The breath-taking scope of the material covered in CWP makes it particularly challenging to identify some core set of themes that confer a narrative unity upon the various chapters in this volume (beyond the true but unhelpful statement that the chapters all concern category theory!). Nonetheless, we believe that one can discern two such themes, which provide the reader with a useful (although by no means the only) path through this material.

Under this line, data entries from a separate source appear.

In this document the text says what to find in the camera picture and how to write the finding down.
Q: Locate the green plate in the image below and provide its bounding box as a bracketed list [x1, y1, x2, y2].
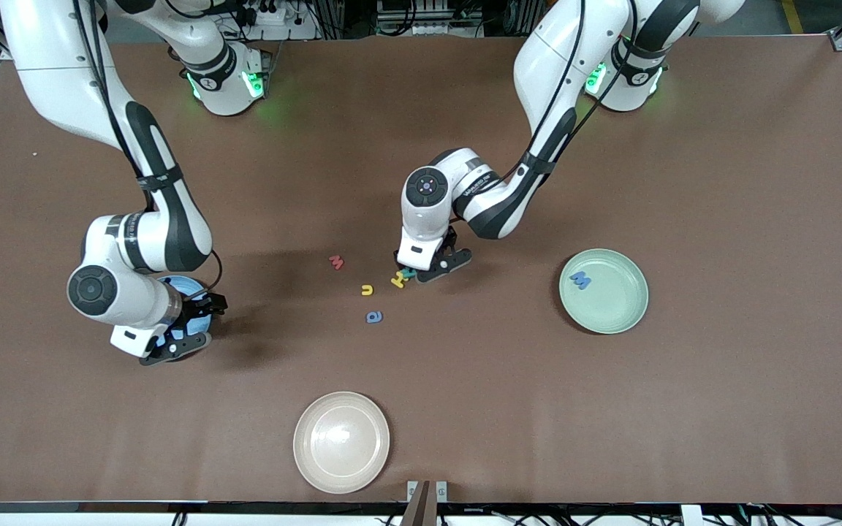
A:
[558, 248, 649, 335]

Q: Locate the blue plate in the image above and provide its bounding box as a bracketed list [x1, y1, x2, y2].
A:
[154, 275, 213, 362]

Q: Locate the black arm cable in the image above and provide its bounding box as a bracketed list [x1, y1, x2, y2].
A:
[450, 0, 637, 224]
[70, 0, 224, 294]

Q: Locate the white power strip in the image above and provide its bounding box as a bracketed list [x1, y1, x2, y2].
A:
[235, 0, 297, 26]

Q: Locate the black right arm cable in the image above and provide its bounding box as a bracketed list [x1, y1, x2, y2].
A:
[70, 0, 224, 294]

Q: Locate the beige plate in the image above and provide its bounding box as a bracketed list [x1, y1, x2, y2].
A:
[293, 392, 391, 495]

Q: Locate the metal mount bracket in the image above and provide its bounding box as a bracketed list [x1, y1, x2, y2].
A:
[401, 480, 449, 526]

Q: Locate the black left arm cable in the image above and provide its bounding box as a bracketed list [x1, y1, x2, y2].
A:
[450, 0, 637, 224]

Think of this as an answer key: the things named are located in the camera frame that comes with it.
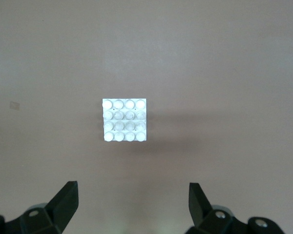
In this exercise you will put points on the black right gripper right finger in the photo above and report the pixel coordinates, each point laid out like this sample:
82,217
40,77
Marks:
197,207

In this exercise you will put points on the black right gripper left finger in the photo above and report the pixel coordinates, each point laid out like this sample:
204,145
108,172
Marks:
63,207

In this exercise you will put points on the white studded base plate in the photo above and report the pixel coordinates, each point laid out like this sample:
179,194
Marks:
124,120

Theme A—which is dominant in the pure chapters—is that the ‘principle of extensionality’ (PE) is the key to understanding why category theory is conceptually or foundationally illuminating, and thus drives many developments in modern category theory. We note that (as will be evident below) we adopt the sense of ‘extensionality’ most commonly used by category theorists, and not the—antithetical—sense that is adopted by set theorists. Roughly speaking, PE stipulates that one should not ‘look inside’ a mathematical object (for example, by considering the elements of a set) to determine whether two objects or constructions are identical. One way in which PE can be formalized in category theory is via the Yoneda lemma (and its higher-categorical generalizations), which asserts that two objects of a category are isomorphic (or suitably n-equivalent) whenever they are related in the same way to all objects of that category. By contrast, the use of set theory as a candidate foundation of mathematics violates PE, because of the so-called axiom of extensionality—a sense of ‘extensionality’ that differs from our own and that of the category theory community!—in ZFC (according to this axiom, two sets are equal if and only if they have the same elements; hence one is required to ‘look inside’ the sets to examine whether or not they are equal). An important immediate consequence of PE is the invariance of all categorical constructions under isomorphism in a category (and the higher-dimensional analogues of this statement). In the literature, this statement is sometimes called the principle of equivalence (nlab [2018]); below, we shall treat it as the restriction of PE to the special case of ‘groupoids’, namely, categories in which all arrows between objects are invertible.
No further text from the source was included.